> **Your instructions**: Output exactly the lines that come between the start of the material and the line containing "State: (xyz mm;", both ends included, with the pictures omitted.

> **Source material**:
◇ ◇ ◇ ◇ ◇ ◇ ◇
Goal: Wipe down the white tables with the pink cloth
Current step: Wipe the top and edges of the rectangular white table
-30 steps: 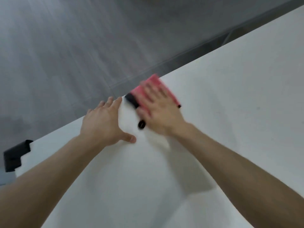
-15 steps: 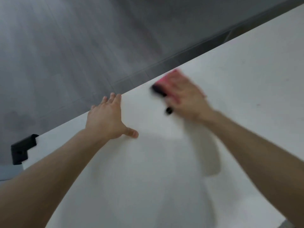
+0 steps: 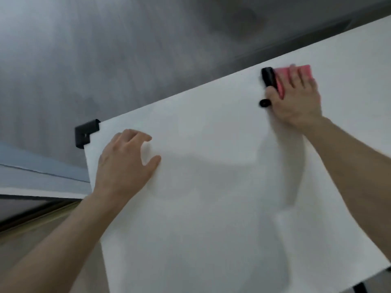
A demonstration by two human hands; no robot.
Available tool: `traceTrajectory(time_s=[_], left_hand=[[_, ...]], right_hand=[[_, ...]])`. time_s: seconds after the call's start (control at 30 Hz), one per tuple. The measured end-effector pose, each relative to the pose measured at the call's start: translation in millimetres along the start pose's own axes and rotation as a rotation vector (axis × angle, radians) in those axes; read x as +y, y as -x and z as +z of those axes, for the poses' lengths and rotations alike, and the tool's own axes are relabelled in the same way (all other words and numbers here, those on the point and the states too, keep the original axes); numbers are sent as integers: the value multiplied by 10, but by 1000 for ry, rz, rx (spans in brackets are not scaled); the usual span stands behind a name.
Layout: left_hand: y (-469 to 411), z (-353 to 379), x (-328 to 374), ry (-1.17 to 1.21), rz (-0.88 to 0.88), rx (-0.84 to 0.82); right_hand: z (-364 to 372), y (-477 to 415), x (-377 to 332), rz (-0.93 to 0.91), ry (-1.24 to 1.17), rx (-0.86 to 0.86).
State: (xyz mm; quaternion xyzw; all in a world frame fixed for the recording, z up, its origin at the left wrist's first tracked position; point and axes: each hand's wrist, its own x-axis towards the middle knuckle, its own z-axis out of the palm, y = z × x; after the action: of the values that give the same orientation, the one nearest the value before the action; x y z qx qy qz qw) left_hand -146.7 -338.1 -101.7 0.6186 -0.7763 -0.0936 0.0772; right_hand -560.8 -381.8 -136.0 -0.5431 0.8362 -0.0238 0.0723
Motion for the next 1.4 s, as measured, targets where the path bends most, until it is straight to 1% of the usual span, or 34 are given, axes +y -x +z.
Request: traceTrajectory(time_s=[0.03,0.07,0.1,0.13,0.2,0.23,0.27,0.3,0.33,0.37,0.5,0.53,0.57,0.6,0.63,0.7,0.73,0.77,0.8,0.83,0.87,0.9,0.97,1.0,1.03,1.07,1.1,1.17,1.2,1.27,1.3,1.33,1.37,1.4], left_hand=[[117,15,-69,-4,1,10],[233,39,-124,-5,1,23],[345,67,-162,-6,-4,35],[450,91,-181,-4,-15,45],[638,126,-173,-11,-41,73],[716,135,-152,-20,-49,91],[781,146,-120,-25,-54,103],[840,159,-82,-24,-61,108],[896,171,-36,-17,-69,108],[944,181,29,-2,-72,107],[1237,297,519,87,18,68],[1336,338,652,98,50,62],[1428,376,768,106,76,60],[1513,409,859,106,91,58],[1593,440,932,96,89,54],[1746,495,1041,50,61,47],[1812,516,1074,31,40,51],[1861,532,1093,22,18,63],[1898,548,1106,19,-1,76],[1928,563,1125,22,-13,80],[1954,576,1149,32,-19,75],[1973,585,1183,41,-18,60],[2015,628,1242,11,8,24],[2030,655,1255,-18,18,27],[2049,681,1268,-40,13,34],[2075,702,1293,-47,-6,38],[2105,718,1327,-45,-35,45],[2183,740,1390,-37,-90,56],[2223,747,1420,-42,-100,56],[2281,750,1486,-72,-95,40],[2289,737,1511,-87,-99,24],[2282,710,1530,-98,-103,7],[2273,674,1550,-110,-102,-14],[2266,635,1577,-122,-103,-45]], right_hand=[[-22,13,27,116,-26,9],[8,107,-188,144,-43,8],[91,282,-600,90,-56,25],[223,503,-1068,-67,-47,33],[473,1058,-2008,-538,-17,-19],[539,1321,-2311,-723,-9,-65],[575,1460,-2399,-831,3,-96],[547,1474,-2265,-862,-9,-81],[513,1399,-1958,-828,-29,-44],[470,1275,-1527,-719,-37,-1],[98,1088,607,2,-37,63],[68,1214,814,112,-58,65],[106,1414,790,167,-73,81],[210,1668,560,128,-78,117],[350,1938,242,-6,-66,139],[570,2505,-418,-417,-73,96],[626,2778,-574,-595,-75,47],[623,2963,-537,-714,-59,26],[579,3010,-295,-789,-58,12],[527,2966,80,-785,-56,40],[454,2857,537,-694,-40,40],[349,2709,1024,-514,-25,50],[106,2434,1840,-64,-21,57],[50,2371,1970,102,-68,60],[61,2404,1850,210,-93,65],[163,2542,1526,204,-91,108],[317,2747,1115,69,-76,135],[544,3268,341,-375,-89,106],[585,3486,188,-570,-97,53],[507,3512,489,-808,-79,30],[461,3383,811,-828,-88,70],[391,3205,1184,-767,-83,87],[296,3018,1552,-610,-67,109],[194,2837,1886,-373,-41,117]])
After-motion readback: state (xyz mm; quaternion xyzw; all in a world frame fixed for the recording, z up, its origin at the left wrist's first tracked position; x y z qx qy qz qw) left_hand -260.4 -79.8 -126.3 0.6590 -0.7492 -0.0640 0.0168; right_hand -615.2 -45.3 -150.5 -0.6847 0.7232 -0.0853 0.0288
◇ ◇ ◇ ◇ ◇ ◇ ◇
> **Solution to this problem**:
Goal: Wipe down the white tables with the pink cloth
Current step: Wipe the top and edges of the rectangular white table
-30 steps: 
-15 steps: 
+0 steps: 
A demonstration by two human hands; no robot.
Available tool: `traceTrajectory(time_s=[_], left_hand=[[_, ...]], right_hand=[[_, ...]])`. time_s: seconds after the call's start (control at 30 Hz), one per tuple. The measured end-effector pose, each relative to the pose measured at the call's start: translation in millimetres along the start pose's own axes and rotation as a rotation vector (axis × angle, radians) in those axes; read x as +y, y as -x and z as +z of those axes, for the poses' lengths and rotations alike, and the tool's own axes are relabelled in the same way (all other words and numbers here, those on the point and the states too, keep the original axes); numbers are sent as integers: the value multiplied by 10, but by 1000 for ry, rz, rx (spans in brackets are not scaled); the usual span stands behind a name.
Layout: left_hand: y (-469 to 411), z (-353 to 379), x (-328 to 374), ry (-1.17 to 1.21), rz (-0.88 to 0.88), rx (-0.84 to 0.82); right_hand: z (-364 to 372), y (-477 to 415), x (-377 to 332), rz (-0.93 to 0.91), ry (-1.24 to 1.17), rx (-0.86 to 0.86).
State: (xyz mm; quaternion xyzw; all in a world frame fixed for the recording, z up, its origin at the left wrist's first tracked position; point and axes: each hand's wrist, its own x-axis towards the middle knuckle, its own z-axis out of the palm, y = z × x; after the action: of the values that give the same orientation, the one nearest the value before the action; x y z qx qy qz qw) left_hand -146.7 -338.1 -101.7 0.6186 -0.7763 -0.0936 0.0772; right_hand -560.8 -381.8 -136.0 -0.5431 0.8362 -0.0238 0.0723

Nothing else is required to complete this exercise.